* _Task goal_
Count the lines below that include the word "This" and write that number alone.
Extracted records section start
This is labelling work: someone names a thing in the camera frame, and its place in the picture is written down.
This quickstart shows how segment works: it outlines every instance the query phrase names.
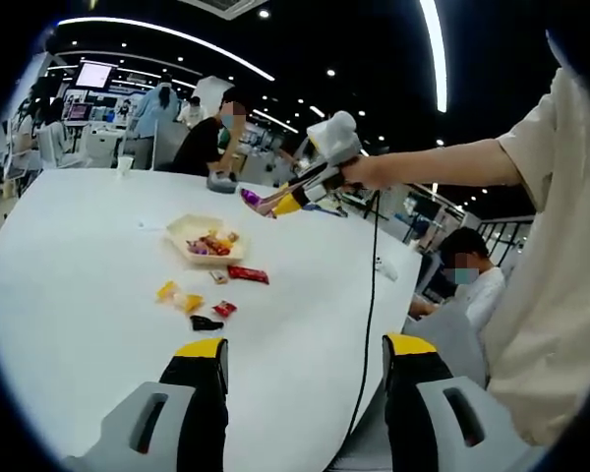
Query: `red candy wrapper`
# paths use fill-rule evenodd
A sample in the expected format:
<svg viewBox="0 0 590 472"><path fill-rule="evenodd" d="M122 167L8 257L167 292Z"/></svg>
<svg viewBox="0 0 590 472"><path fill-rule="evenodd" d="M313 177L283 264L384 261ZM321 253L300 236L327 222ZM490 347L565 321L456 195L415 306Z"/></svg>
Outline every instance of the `red candy wrapper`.
<svg viewBox="0 0 590 472"><path fill-rule="evenodd" d="M212 307L212 309L224 318L228 318L232 313L234 313L237 310L236 305L232 305L231 303L226 302L224 300L215 307Z"/></svg>
<svg viewBox="0 0 590 472"><path fill-rule="evenodd" d="M255 282L262 282L268 285L268 275L266 275L266 272L263 270L228 265L227 272L229 273L229 278L243 278L245 280L254 280Z"/></svg>

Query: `hand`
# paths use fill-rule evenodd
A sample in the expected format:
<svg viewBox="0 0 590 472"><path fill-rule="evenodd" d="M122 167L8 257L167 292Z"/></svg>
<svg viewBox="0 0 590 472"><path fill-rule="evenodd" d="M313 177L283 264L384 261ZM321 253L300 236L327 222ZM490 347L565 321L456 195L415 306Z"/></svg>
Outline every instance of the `hand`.
<svg viewBox="0 0 590 472"><path fill-rule="evenodd" d="M378 156L365 157L359 155L356 162L344 166L341 172L348 184L359 183L368 189L379 190L388 186L380 163Z"/></svg>

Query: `face mask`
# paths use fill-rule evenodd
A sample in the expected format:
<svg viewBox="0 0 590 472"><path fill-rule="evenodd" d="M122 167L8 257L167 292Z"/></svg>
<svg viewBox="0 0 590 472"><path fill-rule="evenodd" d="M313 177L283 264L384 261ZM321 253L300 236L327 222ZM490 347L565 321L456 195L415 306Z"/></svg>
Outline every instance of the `face mask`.
<svg viewBox="0 0 590 472"><path fill-rule="evenodd" d="M453 268L445 272L448 280L456 285L470 285L479 278L479 269L477 268Z"/></svg>
<svg viewBox="0 0 590 472"><path fill-rule="evenodd" d="M220 121L223 123L223 126L228 130L234 128L234 115L223 115L220 117Z"/></svg>

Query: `candy wrapper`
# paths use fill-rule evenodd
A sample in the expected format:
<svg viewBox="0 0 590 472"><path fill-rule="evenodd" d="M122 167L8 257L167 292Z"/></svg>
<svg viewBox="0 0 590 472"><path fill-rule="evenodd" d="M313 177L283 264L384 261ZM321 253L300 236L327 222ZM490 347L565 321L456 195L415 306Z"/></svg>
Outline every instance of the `candy wrapper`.
<svg viewBox="0 0 590 472"><path fill-rule="evenodd" d="M157 300L171 303L184 313L191 313L203 304L204 297L185 293L175 282L169 280L157 290Z"/></svg>
<svg viewBox="0 0 590 472"><path fill-rule="evenodd" d="M226 302L224 300L222 302L220 302L218 305L216 305L215 307L212 307L212 309L215 310L218 314L220 314L224 318L229 318L229 316L232 313L234 313L236 310L238 310L236 305L232 305L231 303Z"/></svg>
<svg viewBox="0 0 590 472"><path fill-rule="evenodd" d="M211 270L209 274L214 279L214 282L216 282L216 285L227 283L227 274L222 270Z"/></svg>
<svg viewBox="0 0 590 472"><path fill-rule="evenodd" d="M224 327L223 322L213 322L210 318L199 317L197 315L192 315L190 321L193 324L194 331L214 331Z"/></svg>
<svg viewBox="0 0 590 472"><path fill-rule="evenodd" d="M229 265L227 267L227 272L229 273L229 278L243 278L245 280L253 280L268 285L268 275L266 275L266 272L263 270Z"/></svg>

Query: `paper tray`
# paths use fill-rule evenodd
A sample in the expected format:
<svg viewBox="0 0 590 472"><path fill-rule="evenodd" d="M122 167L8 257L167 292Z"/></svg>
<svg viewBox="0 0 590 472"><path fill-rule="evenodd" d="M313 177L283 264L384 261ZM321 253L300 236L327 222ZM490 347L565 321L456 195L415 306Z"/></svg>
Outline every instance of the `paper tray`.
<svg viewBox="0 0 590 472"><path fill-rule="evenodd" d="M195 241L202 236L206 236L210 229L220 230L223 226L225 226L225 223L222 219L186 214L166 226L166 232L168 239L170 239L179 252L191 263L210 266L230 266L242 261L247 253L249 243L240 233L240 238L234 243L228 256L193 254L188 251L188 244L186 243L186 241Z"/></svg>
Extracted records section end
* _Problem solution_
2